-- DATA RECORDS follows --

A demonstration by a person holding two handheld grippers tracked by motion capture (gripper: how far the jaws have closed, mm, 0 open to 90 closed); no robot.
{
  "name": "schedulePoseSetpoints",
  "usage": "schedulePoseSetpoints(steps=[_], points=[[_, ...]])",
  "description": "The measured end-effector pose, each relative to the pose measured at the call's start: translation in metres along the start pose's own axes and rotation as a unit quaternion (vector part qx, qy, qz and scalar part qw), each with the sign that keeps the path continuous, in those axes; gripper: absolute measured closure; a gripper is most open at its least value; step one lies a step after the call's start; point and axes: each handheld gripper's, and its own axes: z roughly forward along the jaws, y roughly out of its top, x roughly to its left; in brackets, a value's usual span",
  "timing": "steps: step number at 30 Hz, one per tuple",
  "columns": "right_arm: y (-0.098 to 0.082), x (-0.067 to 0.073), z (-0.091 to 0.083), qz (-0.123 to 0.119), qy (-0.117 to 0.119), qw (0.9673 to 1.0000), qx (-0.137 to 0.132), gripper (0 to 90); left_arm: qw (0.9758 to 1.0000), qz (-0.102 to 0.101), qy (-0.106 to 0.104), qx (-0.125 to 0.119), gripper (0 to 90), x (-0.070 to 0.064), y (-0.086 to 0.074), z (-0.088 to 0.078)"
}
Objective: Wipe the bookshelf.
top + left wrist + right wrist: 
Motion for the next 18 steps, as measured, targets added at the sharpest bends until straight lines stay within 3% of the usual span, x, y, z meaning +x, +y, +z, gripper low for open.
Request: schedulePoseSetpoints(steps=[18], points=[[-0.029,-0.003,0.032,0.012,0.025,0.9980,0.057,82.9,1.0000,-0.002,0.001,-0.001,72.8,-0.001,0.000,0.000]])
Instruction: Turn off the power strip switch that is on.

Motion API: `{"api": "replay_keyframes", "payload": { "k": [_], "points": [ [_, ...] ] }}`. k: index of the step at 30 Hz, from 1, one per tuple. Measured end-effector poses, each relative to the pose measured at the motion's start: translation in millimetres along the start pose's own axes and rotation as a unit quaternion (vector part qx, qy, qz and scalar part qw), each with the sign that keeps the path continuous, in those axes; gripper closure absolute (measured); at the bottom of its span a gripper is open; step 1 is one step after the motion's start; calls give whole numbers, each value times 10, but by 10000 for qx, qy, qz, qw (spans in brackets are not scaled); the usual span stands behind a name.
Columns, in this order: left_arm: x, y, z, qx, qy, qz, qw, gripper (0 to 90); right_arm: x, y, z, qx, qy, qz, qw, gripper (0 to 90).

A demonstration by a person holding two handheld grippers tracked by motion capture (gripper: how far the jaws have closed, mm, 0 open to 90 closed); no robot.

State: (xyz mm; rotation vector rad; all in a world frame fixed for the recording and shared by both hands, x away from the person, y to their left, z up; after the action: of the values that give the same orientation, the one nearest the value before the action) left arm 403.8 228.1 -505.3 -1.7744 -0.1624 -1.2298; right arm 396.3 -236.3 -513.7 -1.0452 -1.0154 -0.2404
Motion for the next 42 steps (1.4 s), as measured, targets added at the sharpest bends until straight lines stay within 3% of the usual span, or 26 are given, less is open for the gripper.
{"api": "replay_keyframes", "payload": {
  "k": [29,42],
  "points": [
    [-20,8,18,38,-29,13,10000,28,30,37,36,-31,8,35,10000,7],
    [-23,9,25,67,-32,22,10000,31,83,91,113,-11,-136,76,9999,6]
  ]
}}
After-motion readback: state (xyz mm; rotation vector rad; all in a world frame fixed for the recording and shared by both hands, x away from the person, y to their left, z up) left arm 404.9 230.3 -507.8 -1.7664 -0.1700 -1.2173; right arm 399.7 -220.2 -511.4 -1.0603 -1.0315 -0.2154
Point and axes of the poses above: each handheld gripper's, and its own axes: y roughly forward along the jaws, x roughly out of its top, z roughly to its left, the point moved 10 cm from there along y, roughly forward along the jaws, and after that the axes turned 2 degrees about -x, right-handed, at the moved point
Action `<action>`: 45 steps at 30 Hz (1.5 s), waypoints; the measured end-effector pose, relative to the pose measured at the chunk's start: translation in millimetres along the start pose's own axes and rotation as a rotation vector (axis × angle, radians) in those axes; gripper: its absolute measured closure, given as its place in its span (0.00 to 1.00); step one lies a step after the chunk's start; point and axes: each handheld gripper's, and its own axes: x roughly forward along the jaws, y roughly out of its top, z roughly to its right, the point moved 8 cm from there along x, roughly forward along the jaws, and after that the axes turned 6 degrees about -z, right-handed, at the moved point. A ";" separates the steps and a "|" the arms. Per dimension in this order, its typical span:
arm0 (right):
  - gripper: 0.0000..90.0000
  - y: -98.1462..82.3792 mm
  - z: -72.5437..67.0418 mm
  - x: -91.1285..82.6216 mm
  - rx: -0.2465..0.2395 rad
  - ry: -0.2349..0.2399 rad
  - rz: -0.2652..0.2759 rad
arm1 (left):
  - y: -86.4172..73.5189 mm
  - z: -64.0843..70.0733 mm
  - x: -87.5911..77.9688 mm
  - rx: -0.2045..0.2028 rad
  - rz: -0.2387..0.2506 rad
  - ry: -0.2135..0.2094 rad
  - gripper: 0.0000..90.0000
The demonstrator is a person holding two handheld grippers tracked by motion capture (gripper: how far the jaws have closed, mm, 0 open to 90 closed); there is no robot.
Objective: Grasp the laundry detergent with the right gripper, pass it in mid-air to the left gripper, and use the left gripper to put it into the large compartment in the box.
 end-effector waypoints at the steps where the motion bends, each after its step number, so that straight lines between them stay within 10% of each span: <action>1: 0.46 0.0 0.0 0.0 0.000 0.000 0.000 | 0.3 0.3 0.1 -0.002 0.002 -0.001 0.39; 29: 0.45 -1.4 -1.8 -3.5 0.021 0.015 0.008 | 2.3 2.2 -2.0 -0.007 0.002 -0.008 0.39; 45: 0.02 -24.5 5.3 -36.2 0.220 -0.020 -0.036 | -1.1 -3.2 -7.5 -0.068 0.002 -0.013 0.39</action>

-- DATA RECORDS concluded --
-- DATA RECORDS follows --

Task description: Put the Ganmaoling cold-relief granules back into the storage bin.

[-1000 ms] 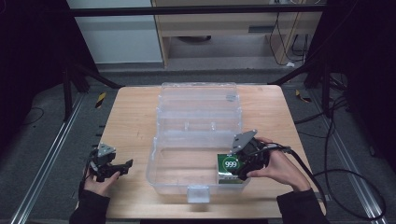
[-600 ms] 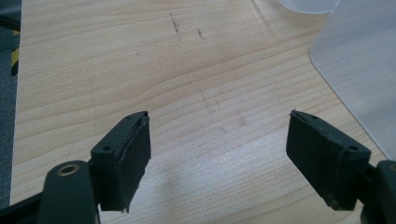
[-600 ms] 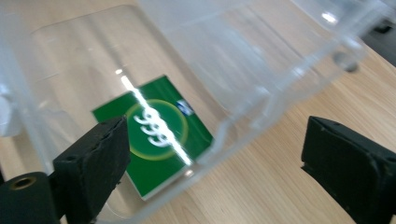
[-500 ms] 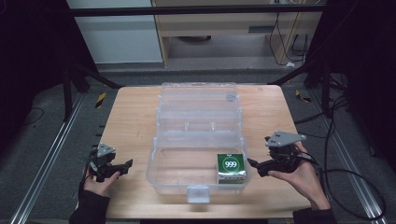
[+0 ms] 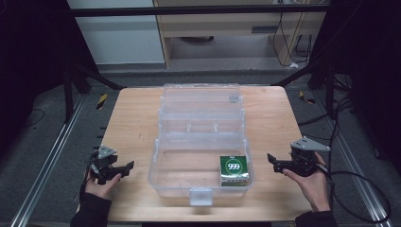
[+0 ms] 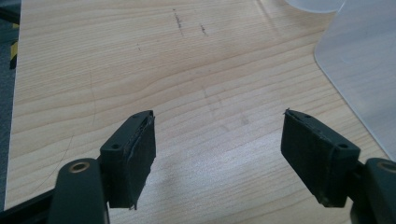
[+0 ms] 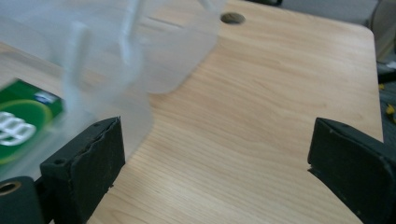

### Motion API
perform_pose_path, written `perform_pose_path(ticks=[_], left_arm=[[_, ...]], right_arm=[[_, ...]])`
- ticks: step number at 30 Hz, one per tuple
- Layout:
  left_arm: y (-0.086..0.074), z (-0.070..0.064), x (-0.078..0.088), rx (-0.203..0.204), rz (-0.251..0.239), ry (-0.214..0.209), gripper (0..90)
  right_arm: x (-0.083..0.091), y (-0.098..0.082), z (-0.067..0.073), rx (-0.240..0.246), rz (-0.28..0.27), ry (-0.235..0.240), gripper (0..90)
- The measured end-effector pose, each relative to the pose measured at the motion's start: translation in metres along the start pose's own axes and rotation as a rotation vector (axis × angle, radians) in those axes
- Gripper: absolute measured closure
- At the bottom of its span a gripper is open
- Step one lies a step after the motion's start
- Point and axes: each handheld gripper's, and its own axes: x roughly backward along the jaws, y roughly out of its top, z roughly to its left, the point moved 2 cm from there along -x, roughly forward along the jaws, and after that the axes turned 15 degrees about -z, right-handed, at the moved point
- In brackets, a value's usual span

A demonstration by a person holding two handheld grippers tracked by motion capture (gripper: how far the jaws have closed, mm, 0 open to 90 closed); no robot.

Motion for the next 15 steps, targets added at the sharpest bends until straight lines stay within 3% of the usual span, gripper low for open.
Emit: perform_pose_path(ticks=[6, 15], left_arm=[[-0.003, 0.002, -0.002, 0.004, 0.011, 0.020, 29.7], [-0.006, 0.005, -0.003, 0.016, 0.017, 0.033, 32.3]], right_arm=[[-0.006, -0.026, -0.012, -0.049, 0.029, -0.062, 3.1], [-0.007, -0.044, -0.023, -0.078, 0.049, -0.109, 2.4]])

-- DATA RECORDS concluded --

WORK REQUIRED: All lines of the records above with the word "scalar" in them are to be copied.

ANSWER TO THE PROBLEM:
  "description": "The measured end-effector pose, each relative to the pose measured at the call's start: translation in metres along the start pose's own axes and rotation as a unit quaternion (vector part qx, qy, qz and scalar part qw), each with the sign that keeps the path continuous, in those axes; gripper: absolute measured closure; a gripper is most open at its least value; step one lies a step after the call's start; point and axes: each handheld gripper's, and its own axes: z roughly forward along the jaws, y roughly out of its top, x roughly to its left; in brackets, a value's usual span",
Motion API: `{"api": "replay_keyframes", "payload": { "k": [_], "points": [ [_, ...] ] }}`. k: index of the step at 30 Hz, from 1, one per tuple. Measured end-effector poses, each relative to the pose measured at the motion's start: translation in millimetres along the start pose's own axes and rotation as a unit quaternion (vector part qx, qy, qz and scalar part qw), each with the sign that keeps the path continuous, in those axes; gripper closure absolute (measured); at the bottom of its span a gripper is open; step 1 is one step after the motion's start; calls give whole numbers, each value times 10, but by 10000 for qx, qy, qz, qw (spans in brackets are not scaled); the usual span stands behind a name.

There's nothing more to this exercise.